Assigned task:
Find each line of the entries with the string "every", please, and copy it.

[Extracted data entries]
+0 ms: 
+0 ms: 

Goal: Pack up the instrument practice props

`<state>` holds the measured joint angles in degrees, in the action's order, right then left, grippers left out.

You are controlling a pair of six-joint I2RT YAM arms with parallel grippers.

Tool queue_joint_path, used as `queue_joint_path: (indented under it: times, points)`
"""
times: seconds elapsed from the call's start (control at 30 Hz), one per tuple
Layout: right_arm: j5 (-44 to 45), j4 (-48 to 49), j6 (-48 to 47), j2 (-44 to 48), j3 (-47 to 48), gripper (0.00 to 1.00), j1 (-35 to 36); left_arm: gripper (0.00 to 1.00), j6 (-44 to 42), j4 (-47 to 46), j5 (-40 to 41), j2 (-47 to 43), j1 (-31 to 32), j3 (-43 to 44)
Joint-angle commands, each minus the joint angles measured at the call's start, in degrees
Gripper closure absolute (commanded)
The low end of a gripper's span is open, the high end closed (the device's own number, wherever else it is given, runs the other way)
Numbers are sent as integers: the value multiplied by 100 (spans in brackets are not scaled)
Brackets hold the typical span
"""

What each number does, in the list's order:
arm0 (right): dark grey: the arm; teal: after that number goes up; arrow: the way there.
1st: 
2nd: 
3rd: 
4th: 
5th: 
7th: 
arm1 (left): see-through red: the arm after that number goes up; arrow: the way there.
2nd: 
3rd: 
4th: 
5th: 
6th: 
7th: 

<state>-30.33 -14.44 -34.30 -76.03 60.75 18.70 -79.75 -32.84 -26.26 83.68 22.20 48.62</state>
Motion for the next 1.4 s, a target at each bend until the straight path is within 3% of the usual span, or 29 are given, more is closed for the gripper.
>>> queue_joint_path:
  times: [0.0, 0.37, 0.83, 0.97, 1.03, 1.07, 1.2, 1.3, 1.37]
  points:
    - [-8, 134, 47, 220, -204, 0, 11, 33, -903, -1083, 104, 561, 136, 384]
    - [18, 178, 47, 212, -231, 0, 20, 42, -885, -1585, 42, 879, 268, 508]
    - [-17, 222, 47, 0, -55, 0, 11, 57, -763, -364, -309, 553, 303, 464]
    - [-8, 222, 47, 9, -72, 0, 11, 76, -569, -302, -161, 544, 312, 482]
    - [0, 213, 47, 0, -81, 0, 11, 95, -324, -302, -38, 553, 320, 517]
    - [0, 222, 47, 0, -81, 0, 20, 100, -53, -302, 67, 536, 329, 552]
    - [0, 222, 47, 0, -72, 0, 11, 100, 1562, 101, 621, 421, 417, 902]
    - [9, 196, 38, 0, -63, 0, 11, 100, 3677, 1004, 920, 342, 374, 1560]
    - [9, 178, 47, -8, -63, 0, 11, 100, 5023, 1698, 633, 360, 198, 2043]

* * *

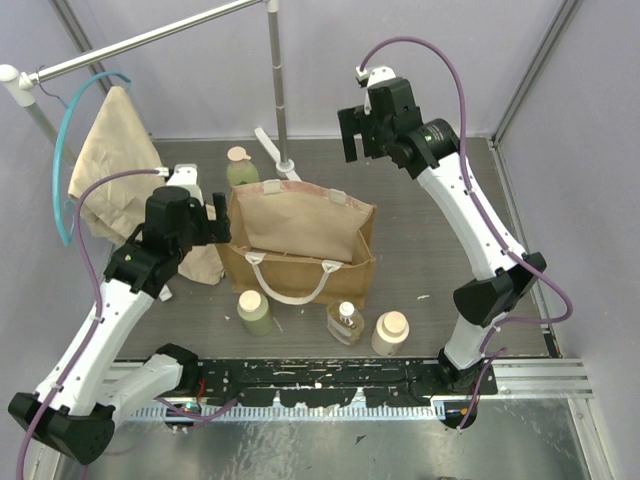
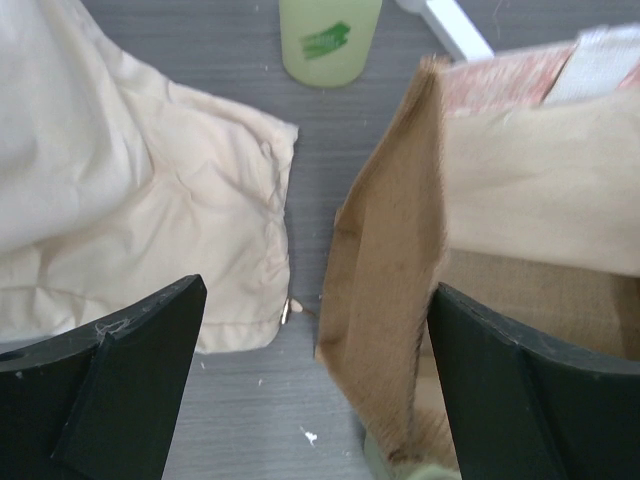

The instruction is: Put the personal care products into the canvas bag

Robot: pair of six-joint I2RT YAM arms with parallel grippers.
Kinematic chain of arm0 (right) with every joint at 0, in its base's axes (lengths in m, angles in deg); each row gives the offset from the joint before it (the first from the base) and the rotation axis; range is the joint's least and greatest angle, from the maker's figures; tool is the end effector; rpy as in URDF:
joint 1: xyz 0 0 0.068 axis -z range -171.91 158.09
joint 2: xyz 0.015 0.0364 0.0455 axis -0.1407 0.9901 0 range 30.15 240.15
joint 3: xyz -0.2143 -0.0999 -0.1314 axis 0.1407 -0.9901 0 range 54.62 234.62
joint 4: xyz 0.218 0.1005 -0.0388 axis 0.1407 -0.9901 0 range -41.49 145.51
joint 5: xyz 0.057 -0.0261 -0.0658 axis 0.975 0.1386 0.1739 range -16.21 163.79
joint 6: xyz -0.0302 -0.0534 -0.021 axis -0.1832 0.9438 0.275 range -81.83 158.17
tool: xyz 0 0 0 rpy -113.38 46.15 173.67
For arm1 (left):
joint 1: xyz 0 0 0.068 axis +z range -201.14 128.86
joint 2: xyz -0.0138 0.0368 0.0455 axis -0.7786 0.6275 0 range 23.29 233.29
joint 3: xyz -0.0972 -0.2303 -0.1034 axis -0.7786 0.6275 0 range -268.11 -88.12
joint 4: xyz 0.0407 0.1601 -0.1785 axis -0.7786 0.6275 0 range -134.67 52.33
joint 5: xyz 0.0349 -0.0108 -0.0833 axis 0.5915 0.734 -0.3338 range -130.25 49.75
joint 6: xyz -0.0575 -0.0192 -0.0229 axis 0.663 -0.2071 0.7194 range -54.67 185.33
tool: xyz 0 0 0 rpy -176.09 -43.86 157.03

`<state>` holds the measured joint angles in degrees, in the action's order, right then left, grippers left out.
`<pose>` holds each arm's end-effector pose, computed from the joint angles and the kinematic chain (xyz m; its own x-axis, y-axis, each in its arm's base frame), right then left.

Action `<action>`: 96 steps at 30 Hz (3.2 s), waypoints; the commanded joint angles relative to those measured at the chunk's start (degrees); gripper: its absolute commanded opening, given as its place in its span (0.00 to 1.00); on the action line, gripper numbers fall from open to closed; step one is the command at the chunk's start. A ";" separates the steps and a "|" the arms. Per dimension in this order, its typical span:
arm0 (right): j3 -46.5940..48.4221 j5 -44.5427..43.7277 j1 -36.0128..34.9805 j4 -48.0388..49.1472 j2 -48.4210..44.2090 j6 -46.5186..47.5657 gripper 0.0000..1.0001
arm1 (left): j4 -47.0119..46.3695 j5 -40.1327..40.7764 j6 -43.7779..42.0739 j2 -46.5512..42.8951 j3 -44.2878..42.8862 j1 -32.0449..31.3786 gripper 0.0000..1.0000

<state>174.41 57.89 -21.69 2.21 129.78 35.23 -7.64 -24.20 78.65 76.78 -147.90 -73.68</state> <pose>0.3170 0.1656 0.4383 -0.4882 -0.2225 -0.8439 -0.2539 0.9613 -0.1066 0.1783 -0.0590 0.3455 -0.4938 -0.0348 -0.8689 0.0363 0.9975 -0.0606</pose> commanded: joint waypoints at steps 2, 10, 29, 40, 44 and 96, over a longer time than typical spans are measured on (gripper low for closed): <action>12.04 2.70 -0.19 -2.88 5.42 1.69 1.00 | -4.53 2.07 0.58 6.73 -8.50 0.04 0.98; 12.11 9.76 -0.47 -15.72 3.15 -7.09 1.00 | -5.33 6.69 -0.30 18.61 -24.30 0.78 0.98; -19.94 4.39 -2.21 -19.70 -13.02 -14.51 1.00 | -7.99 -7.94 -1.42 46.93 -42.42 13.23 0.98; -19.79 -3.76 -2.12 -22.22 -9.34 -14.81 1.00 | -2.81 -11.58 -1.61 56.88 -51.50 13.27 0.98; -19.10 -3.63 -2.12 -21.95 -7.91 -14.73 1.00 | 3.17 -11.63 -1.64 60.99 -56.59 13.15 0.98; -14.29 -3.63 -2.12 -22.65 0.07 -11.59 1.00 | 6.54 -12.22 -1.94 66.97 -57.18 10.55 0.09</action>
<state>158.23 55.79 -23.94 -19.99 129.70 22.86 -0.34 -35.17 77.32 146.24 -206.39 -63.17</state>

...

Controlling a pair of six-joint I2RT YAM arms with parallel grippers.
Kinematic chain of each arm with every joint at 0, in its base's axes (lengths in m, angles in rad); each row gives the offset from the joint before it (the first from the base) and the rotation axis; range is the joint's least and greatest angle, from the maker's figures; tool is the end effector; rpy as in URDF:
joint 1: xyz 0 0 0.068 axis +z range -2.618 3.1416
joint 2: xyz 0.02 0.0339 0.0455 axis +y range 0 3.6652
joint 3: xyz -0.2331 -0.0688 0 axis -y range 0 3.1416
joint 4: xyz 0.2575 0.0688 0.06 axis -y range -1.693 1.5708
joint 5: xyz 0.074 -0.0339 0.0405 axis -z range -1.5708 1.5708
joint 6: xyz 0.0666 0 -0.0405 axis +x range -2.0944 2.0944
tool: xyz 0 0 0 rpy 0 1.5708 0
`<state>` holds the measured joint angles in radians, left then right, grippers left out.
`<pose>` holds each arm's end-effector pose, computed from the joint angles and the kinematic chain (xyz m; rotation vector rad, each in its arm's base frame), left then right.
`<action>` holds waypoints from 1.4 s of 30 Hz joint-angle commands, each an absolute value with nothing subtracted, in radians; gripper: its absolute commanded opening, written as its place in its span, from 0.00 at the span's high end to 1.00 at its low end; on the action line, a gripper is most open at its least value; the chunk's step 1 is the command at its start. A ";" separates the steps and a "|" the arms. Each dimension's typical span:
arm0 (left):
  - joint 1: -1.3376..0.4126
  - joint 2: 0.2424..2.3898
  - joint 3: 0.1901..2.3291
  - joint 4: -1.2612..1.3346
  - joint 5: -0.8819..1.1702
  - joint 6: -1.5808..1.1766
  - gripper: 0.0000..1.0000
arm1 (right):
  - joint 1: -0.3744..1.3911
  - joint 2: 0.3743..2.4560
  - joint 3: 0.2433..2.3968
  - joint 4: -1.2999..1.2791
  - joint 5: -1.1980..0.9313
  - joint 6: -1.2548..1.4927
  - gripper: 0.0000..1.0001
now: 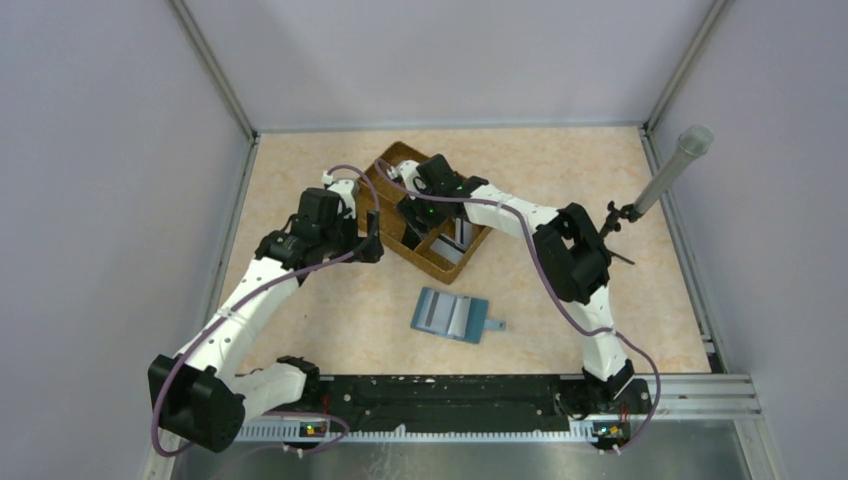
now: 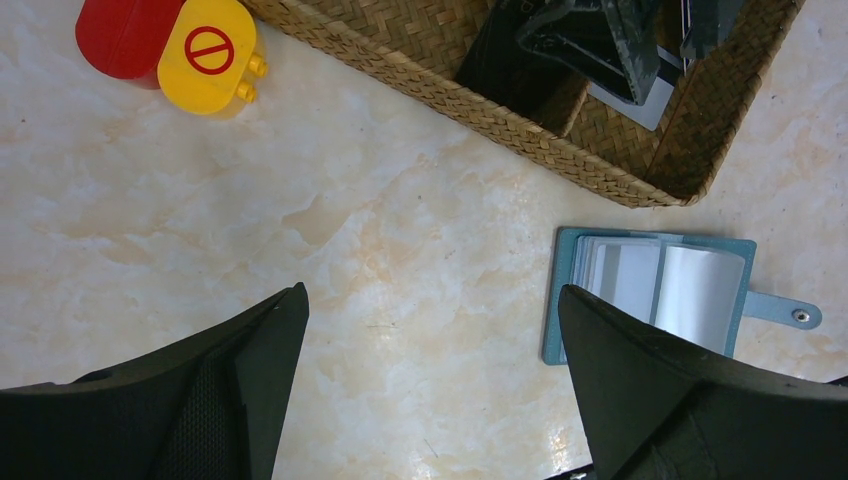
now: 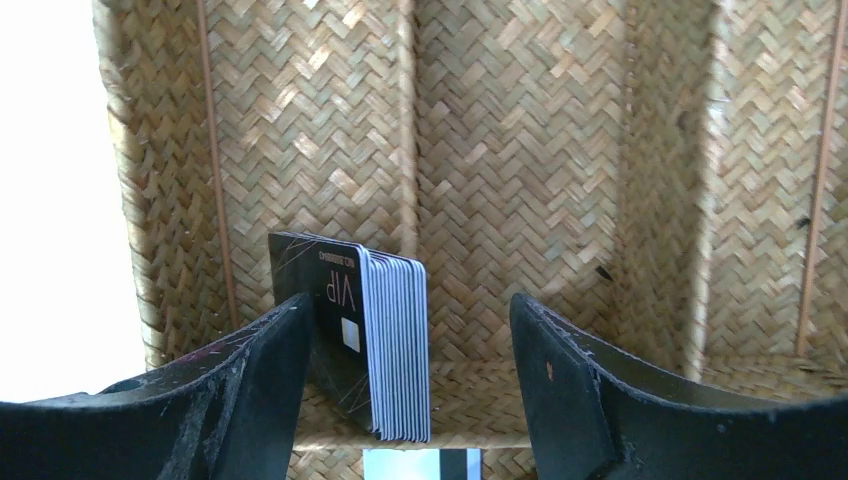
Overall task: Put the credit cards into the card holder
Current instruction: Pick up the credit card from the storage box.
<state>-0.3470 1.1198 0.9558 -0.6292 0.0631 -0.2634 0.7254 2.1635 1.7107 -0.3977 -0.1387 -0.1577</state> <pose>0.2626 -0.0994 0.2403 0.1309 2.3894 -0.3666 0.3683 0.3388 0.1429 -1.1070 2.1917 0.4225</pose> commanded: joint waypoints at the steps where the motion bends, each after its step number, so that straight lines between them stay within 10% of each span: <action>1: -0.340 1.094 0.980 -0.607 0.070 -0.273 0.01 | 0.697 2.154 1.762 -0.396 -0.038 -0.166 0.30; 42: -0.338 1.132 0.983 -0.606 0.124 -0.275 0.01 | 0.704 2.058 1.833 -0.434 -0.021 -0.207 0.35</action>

Completed exercise:
Kinematic chain of arm0 (right) with every joint at 0, in its base's axes (lengths in m, angles in deg); each row gives the offset from the joint before it (the first from the base) and the rotation axis; range is the joint's least and greatest angle, from the maker's figures; tool is the end effector; rpy as in URDF:
Kinematic chain of each arm with every joint at 0, in its base's axes (lengths in m, angles in rad); each row gives the offset from the joint before it (the first from the base) and the rotation axis; range is the joint's least and greatest angle, from the maker's figures; tool is the end effector; rpy as in URDF:

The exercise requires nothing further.